Instructions for the task => State the number of lines in these records that include the string "frame", and say nothing more.

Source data
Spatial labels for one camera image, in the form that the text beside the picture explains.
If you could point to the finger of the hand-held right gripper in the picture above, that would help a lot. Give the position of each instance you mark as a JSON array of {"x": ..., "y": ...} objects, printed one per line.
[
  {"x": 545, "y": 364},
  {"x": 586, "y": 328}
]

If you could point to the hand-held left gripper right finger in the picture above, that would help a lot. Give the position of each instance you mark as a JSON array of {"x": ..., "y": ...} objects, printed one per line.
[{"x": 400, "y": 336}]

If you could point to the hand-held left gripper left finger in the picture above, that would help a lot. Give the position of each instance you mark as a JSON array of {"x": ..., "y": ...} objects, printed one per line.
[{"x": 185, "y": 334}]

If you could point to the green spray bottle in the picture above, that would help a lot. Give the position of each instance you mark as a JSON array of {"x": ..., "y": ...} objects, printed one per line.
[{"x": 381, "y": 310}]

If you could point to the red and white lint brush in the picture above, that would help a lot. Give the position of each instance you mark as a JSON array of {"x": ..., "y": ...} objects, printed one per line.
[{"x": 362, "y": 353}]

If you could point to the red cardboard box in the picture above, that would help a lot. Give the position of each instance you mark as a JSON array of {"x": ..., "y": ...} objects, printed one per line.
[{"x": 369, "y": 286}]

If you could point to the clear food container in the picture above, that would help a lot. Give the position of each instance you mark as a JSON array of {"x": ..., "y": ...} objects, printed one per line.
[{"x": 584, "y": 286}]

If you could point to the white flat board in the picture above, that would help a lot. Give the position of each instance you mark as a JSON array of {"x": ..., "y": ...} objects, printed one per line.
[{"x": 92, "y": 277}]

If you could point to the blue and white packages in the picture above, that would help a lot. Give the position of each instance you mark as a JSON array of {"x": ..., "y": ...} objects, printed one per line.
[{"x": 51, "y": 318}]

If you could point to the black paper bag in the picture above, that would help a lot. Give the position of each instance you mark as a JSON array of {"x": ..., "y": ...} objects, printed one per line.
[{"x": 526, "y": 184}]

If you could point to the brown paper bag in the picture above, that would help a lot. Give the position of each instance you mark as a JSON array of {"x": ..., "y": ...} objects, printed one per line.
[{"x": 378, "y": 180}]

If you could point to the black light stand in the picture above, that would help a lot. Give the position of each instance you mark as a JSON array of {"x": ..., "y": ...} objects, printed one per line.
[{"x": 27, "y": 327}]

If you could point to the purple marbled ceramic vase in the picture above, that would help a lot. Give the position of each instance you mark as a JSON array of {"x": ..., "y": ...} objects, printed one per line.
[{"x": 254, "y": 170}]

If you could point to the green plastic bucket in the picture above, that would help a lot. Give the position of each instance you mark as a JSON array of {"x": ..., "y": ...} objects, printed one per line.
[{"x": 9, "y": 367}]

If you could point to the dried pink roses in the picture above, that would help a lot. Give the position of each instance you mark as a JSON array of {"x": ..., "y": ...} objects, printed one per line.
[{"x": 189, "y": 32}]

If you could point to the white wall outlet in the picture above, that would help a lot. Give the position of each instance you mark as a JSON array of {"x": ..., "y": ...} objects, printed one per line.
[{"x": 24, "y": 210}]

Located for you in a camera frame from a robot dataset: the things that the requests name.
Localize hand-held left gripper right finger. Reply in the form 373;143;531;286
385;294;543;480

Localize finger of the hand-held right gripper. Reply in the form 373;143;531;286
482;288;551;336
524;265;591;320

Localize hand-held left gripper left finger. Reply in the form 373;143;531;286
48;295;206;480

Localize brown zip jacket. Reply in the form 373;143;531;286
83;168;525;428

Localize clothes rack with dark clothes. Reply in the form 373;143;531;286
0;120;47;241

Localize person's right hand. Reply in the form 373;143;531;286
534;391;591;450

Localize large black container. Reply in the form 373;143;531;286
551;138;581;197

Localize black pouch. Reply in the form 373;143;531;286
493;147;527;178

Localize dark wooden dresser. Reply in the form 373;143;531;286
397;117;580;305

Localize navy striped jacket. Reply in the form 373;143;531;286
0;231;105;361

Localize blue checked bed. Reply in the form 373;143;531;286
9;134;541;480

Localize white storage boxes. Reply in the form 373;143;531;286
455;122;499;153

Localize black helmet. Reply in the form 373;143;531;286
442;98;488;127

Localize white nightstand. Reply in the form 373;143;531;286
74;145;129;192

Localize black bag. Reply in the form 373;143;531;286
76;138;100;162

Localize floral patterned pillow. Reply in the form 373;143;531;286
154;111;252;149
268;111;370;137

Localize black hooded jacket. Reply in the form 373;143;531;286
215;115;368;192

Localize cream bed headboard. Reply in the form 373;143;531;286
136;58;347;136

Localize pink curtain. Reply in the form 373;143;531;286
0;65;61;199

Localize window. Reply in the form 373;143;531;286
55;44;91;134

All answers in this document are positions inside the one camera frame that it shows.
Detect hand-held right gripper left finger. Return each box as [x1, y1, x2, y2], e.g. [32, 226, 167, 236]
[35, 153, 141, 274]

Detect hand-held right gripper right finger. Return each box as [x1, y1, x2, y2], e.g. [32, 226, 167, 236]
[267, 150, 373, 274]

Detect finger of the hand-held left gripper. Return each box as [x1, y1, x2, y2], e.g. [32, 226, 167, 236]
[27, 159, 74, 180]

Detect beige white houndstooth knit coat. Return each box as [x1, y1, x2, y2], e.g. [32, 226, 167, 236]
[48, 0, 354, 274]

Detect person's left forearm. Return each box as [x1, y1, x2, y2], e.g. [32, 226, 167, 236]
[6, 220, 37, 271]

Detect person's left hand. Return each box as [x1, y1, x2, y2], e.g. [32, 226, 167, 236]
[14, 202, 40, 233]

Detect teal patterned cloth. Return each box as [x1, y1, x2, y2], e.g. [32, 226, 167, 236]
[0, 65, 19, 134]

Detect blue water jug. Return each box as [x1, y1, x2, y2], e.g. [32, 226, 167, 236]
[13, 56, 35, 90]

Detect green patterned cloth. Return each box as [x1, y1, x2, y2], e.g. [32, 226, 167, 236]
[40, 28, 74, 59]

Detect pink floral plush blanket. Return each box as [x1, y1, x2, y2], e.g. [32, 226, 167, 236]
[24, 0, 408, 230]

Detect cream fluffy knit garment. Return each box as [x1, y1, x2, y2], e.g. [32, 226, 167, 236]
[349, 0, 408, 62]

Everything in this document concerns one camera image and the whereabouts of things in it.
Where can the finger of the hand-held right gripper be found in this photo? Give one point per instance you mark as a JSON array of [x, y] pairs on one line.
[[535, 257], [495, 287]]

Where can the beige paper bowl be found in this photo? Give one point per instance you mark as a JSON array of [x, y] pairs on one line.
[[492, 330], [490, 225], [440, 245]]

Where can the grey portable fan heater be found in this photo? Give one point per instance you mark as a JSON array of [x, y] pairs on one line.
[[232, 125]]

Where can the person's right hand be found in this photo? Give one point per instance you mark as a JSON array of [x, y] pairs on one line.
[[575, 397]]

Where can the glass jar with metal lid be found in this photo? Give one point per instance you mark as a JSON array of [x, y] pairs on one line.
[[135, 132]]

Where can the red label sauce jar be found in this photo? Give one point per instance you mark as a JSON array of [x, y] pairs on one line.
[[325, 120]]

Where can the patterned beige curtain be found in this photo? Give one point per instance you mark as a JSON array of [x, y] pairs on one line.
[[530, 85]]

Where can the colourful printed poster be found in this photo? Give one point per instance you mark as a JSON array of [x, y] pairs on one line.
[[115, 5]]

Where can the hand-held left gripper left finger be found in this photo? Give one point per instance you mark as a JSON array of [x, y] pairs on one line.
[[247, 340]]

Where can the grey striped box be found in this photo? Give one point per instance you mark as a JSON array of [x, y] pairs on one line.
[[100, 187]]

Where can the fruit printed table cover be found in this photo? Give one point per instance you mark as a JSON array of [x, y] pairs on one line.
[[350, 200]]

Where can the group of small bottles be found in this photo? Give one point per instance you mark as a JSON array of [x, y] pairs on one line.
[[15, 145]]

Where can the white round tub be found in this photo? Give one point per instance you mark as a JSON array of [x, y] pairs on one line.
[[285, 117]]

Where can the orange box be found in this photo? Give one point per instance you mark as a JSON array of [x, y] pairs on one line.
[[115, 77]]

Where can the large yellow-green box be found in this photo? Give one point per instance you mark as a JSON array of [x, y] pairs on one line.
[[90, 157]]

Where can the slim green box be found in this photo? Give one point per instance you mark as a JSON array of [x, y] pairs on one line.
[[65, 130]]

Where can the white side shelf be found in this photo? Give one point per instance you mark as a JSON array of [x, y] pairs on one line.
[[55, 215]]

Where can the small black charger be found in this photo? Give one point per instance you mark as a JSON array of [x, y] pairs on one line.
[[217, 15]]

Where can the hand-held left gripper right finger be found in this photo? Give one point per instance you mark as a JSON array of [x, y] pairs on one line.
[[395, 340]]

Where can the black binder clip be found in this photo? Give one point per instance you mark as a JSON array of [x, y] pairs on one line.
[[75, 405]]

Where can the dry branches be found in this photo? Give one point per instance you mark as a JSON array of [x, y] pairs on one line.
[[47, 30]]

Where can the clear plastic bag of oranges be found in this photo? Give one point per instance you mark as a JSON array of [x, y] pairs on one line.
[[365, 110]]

---

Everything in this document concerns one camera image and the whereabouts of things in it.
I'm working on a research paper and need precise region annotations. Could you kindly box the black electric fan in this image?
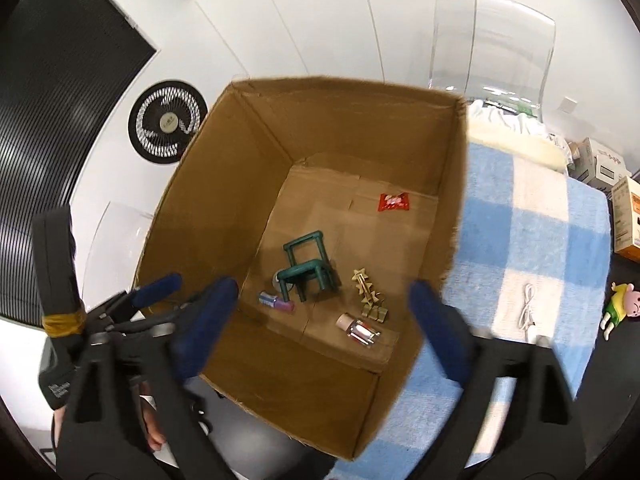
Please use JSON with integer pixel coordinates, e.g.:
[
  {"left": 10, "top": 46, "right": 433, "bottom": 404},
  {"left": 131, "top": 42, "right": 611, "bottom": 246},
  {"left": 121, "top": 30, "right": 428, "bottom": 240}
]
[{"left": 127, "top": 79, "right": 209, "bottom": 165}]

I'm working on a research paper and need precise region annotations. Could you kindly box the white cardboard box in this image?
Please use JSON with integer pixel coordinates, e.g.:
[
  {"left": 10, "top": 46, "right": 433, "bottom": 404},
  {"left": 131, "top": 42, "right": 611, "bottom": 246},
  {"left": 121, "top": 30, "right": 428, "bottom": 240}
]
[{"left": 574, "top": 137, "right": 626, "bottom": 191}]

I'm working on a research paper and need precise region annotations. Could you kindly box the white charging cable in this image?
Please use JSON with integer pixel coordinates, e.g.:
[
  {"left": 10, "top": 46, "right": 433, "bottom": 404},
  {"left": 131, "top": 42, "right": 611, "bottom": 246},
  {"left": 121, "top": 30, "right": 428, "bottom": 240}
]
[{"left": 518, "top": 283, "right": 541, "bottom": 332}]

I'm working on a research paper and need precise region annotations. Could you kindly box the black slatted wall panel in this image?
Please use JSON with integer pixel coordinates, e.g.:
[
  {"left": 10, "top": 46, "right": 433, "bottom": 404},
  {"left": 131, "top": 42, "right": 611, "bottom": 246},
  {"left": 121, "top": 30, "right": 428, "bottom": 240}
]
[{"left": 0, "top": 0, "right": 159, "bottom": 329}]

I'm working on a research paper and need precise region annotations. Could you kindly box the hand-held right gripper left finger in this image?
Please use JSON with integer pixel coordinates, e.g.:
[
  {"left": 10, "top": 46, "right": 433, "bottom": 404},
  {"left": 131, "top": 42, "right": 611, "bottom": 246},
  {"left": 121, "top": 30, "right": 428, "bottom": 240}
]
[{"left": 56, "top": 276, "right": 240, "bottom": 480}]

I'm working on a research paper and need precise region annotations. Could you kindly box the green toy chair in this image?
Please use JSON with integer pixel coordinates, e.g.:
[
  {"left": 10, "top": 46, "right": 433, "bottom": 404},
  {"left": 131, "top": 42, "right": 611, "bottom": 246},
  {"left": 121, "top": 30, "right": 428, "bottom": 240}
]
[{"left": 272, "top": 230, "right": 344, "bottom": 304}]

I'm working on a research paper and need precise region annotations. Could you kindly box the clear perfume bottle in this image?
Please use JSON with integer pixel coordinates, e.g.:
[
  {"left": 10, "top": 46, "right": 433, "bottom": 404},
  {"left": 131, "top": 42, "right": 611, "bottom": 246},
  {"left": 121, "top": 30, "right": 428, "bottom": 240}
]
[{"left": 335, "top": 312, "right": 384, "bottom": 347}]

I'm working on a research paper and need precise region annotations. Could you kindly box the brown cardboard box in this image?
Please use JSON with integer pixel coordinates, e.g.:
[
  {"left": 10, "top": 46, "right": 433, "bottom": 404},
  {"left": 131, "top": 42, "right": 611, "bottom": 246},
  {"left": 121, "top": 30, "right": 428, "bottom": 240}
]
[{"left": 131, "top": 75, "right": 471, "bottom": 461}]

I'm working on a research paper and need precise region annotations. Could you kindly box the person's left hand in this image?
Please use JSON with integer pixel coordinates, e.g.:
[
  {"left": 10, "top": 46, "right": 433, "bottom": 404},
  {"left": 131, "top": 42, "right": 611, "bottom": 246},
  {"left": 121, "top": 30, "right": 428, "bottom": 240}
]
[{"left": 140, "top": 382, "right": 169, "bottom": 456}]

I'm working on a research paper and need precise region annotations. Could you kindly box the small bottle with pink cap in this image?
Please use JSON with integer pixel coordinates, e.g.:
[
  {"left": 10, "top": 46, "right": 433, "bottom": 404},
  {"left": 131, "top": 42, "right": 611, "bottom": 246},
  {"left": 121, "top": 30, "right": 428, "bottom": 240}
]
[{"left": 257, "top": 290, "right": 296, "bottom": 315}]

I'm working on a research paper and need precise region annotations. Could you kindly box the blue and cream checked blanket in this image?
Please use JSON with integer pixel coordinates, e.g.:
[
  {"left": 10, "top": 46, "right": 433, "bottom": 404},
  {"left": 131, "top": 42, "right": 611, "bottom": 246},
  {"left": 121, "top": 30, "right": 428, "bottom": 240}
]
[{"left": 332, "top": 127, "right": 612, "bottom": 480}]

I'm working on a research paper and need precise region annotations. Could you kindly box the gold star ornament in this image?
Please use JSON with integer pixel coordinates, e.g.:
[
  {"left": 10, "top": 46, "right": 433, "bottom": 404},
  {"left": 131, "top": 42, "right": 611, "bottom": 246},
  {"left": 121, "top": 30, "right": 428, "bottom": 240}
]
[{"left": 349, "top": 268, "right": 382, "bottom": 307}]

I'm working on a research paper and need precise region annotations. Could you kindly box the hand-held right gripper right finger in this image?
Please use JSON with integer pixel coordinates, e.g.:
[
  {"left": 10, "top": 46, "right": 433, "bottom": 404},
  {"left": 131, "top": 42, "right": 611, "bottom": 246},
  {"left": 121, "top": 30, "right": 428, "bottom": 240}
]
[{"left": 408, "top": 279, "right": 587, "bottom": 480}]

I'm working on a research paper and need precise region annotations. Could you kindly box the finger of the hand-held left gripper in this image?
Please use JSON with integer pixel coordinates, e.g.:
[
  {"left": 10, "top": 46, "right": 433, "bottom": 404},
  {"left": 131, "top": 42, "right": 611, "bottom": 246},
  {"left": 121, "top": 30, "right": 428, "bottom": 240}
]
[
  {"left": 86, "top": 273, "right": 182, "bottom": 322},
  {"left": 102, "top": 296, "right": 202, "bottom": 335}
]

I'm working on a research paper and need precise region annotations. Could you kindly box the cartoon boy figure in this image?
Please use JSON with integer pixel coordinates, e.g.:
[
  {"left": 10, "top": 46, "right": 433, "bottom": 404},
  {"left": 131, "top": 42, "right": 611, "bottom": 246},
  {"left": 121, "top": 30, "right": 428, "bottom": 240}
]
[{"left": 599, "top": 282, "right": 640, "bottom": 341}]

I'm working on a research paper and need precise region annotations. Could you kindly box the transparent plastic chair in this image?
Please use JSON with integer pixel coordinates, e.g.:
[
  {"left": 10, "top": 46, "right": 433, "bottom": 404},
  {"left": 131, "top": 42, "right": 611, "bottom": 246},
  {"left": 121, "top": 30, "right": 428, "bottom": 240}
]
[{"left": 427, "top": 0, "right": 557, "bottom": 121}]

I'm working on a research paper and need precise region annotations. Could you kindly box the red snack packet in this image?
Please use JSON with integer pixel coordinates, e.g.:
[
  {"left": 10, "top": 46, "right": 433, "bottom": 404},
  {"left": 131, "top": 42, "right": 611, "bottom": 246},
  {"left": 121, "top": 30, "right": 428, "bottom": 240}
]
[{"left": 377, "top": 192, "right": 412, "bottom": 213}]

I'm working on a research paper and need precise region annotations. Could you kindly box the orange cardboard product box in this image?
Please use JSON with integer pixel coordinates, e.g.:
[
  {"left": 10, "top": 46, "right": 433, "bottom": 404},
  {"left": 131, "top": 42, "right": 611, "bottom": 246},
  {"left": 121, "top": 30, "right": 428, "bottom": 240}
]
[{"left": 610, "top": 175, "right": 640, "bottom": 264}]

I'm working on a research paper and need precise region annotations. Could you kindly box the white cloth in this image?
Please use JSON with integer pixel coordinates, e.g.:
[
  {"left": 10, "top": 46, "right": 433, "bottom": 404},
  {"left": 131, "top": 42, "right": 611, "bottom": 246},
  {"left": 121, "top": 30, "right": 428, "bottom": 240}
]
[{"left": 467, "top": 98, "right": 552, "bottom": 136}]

Exercise result => 2